L'attachement aux personnages se fait notamment grâce au choix narratif de l'auteure, qui est à la première personne du singulier. Je suis toujours plus sensible à ce « je » qui me permet de me mettre dans la peau du personnage et de me sentir au plus près de ses pensées et de ses envies. Je ressens alors très intimement ses émotions. Je trouve cette façon d'écrire plus intimiste, et cela donne un autre rendu de lecture.

 

Et surtout, ce qui frappe tout de suite le lecteur dès les premières pages, c'est le style de Sofia Aouine. Comme je le disais plus haut, elle a très bien réussi à se mettre dans la peau de son jeune héros, mais à tel point, qu'elle a exactement retranscrit sa façon de parler, ses mots, son argot. le style est donc parfois très cru, à la limite de la vulgarité, comme le peuvent être des jeunes entre eux. C'est percutant, corrosif, ça remue, ça questionne. Je n'ai pas toujours compris tous les mots d'argot, mais je devinais facilement leur signification selon le contexte. Tout est savamment dosé par l'auteure, des phrases longues mélangées à des phrases plus courtes, des descriptions juste ce qu'il faut  pour bien se mettre dans l'ambiance, pas de lourdeurs. Des émotions dans les mots. Quand elle parle d'un autre personnage que Abad, le style est plus éloquent. J'ai déjà lu des romans parlant de la situation de ces gamins dans les rues, mais je ne me souviens pas en avoir lu un du point de vue direct de l'un d'entre eux. Et ce qui marque surtout cette lecture, c'est le style, la façon de parler plus vraie que nature. Certains n'aimeront pas et ne trouveront pas ça très « littéraire » mais je trouve justement que c'est ce qui fait la force de ce livre et ce qui fait qu'on a du mal à l'oublier.

 

C'est avec un mélange de tendresse et aussi de virulence, que Sofia Aouine nous fait passer des messages importants sur la vie de ces quartiers en marge de la société, avec tout un panel de personnages qui ne veulent qu'une chose, vivre. J'ai été souvent bien émue devant leur histoire personnelle, quand on connait leur passé, on ne peut que comprendre leur présent, mêlé parfois de haine et de violence. le récit n'est jamais larmoyant ou dramatique, l'auteure décrit tout cela avec tellement de naturel et de poésie, avec des touches d'humour, cela donne un récit très juste et agréable à lire. de tels sujets n'ont pas dû être faciles à aborder par l'auteure, et elle s'en sort très bien. C'est son premier roman, et je trouve que c'est une plume très prometteuse, elle a beaucoup de potentiel.

 

Le roman est assez court, et il se lit très bien et très facilement. On est vite embarqués dès le début dans la lecture, on suit Abad et ses aventures et on a vite envie de savoir ce qui va lui arriver. Des chapitres sont consacrés à la vie d'autres personnages, ils pourraient même servir de base à un nouveau roman, je pense notamment à la psychologue et à Odette ou encore Gervaise et ce qu'elle a vécu au Cameroun. La fin reste ouverte, on arrive à un moment important de la vie d'Abad, qui va être complètement transformée, j'aurais aimé en savoir plus, mais je la trouve tout de même porteuse d'espoir.

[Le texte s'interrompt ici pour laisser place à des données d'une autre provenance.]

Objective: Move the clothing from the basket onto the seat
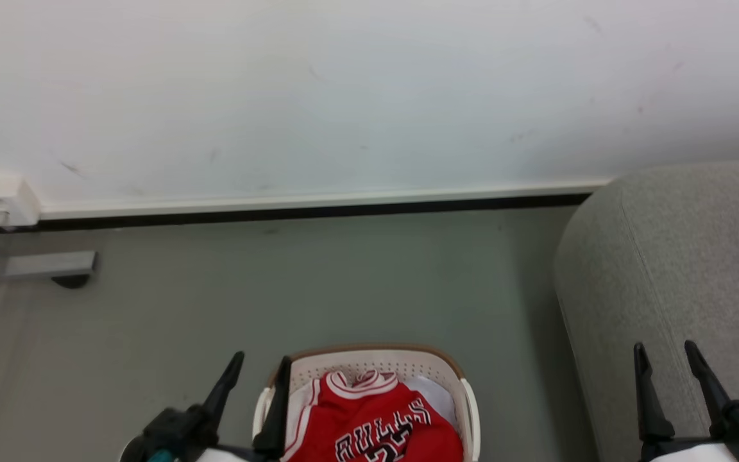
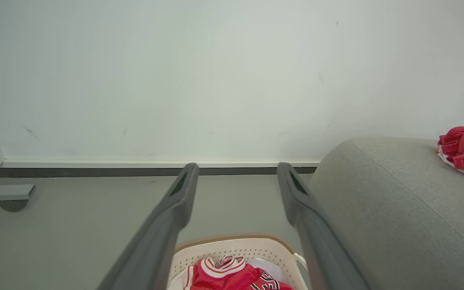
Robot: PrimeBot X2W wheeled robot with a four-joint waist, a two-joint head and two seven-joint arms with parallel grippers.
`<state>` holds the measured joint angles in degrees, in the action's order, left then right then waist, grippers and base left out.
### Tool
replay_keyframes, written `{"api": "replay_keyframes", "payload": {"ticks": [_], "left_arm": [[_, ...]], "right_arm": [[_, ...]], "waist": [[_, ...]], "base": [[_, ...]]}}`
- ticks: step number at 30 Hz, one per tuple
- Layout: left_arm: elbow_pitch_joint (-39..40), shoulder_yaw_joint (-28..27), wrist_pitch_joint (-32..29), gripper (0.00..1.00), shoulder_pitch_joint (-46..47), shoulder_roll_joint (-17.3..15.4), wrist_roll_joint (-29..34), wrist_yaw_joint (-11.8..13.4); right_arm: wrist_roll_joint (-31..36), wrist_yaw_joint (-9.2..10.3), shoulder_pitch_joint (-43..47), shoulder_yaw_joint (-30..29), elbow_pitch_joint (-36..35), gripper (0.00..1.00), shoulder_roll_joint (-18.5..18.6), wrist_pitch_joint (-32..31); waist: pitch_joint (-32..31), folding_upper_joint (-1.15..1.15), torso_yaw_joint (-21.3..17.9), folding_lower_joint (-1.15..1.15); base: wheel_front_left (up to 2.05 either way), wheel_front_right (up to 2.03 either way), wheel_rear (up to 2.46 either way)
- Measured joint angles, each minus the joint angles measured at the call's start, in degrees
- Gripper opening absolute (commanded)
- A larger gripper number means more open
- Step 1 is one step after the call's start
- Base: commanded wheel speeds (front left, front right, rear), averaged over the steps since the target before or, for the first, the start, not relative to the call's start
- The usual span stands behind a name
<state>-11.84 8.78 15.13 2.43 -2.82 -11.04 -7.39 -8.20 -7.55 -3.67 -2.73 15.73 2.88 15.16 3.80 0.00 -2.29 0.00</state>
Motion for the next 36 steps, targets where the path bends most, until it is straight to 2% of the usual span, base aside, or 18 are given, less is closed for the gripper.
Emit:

Pour conclure, j'ai passé un très bon moment avec ce roman, je n'oublierai pas de sitôt ce jeune garçon et surtout je note Sofia Aouine dans mes auteurs à suivre. J'aimerais beaucoup la lire à nouveau, je suis curieuse de savoir de quel sujet elle parlera et comment elle le fera. C'est une auteure au talent très prometteur, que je vous recommande de lire.